Dann jedenfalls könnte das Team einem ganzen Land einen Traum ermöglichen - kaum eine Nation ist Rugby-verrückter und der Einzug in das Endspiel des Rugby World Cups würde in Cardiff für einen Ausnahmezustand sorgen. Ähnlich verrückt sind aber auch die Boks-Fans daheim in Südafrika und auch bei ihnen könnte es etwas historisches zu feiern geben. 24 Jahre nachdem Nelson Mandela Springboks-Kapitän François Pienaar die WM-Trophäe übergab, könnte Kapitän Siya Kolisi, der erste schwarze Spielführer in der langen Springboks-Geschichte es Pienaar nachmachen. Es wäre ein weiteres Kapitel in der Geschichte der Versöhnung durch die Rugby, die in Südafrika seit 30 Jahren geschrieben wird.
Unterstützung von prominenter Stelle - Prince of Wales Charles beim Training der Waliser
Tatsächlich gehen die Boks selbstbewusst wie seit langem nicht mehr in dieses Spiel. Coach Rassie Erasmus hat aus dem noch vor wenigen Jahren zerstrittenen Haufen, der gegen Italien unterlag, eine Einheit geformt. Zu den traditionellen Stärken im Sturm hat Erasmus eine aufregende Dreiviertelreihe mit blitzschnellen Finishern aufgestellt. Zwar fehlt mit Cheslin Kolbe der aktuell formstärkste Außen, aber mit Makazole Mapimpi und Sbu Nkosi haben die Boks zwei weitere aufregende Spieler in ihren Reihen. Diese Kombination aus einem ultradominanten Sturm, einem taktisch klug kickenden Verbinder in Handre Pollard, sowie blitzschnellen Außen, könnte für Wales eine Nummer zu viel sein. Auch wenn mit dem Prinz of Wales Charles vorgestern noch ganz hoher Besuch beim Training in Tokio höchstpersönlich viel Glück wünschte.

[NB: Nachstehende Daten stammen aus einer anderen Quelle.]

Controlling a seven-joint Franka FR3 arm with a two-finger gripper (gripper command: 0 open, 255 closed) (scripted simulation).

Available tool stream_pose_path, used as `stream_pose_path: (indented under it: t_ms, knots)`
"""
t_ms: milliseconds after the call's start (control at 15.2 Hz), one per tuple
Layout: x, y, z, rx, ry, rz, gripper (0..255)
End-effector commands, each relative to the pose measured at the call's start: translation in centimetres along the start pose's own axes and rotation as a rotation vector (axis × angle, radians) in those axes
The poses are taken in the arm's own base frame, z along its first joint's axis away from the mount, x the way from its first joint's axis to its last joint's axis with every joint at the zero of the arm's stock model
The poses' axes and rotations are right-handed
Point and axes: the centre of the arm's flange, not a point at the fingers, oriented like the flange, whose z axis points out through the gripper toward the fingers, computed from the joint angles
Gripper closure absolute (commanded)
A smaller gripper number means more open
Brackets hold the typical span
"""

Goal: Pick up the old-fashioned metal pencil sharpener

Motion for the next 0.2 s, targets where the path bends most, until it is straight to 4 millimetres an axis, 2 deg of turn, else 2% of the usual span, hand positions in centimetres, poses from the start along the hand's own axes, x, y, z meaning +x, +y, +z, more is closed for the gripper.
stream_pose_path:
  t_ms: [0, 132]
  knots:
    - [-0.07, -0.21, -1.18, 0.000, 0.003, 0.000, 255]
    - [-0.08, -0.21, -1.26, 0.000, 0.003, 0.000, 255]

ProSieben Maxx Experten-Einschätzungen
Manuel Wilhelm: Die ausfälle von Liam Williams und Josh Navidi bei Wales und der Ausfall von Kolbe auf der anderen Seite wiegen natürlich schwer, gegen Frankreich war die sonst so starke walisische Defensive löchrig, Südafrika ist aber auch nicht so kreativ wie die Franzosen. Ich sehe die Boks vorne.
Wales 9-22 Südafrika
Jan Lüdeke: Wales ist für mich bisher offensiv zu schwach, um das Finale zu erreichen. Sie können vielleicht die Physis von Südafrika ganz gut matchen, aber gegen die Geschwindigkeit werden sie Probleme haben.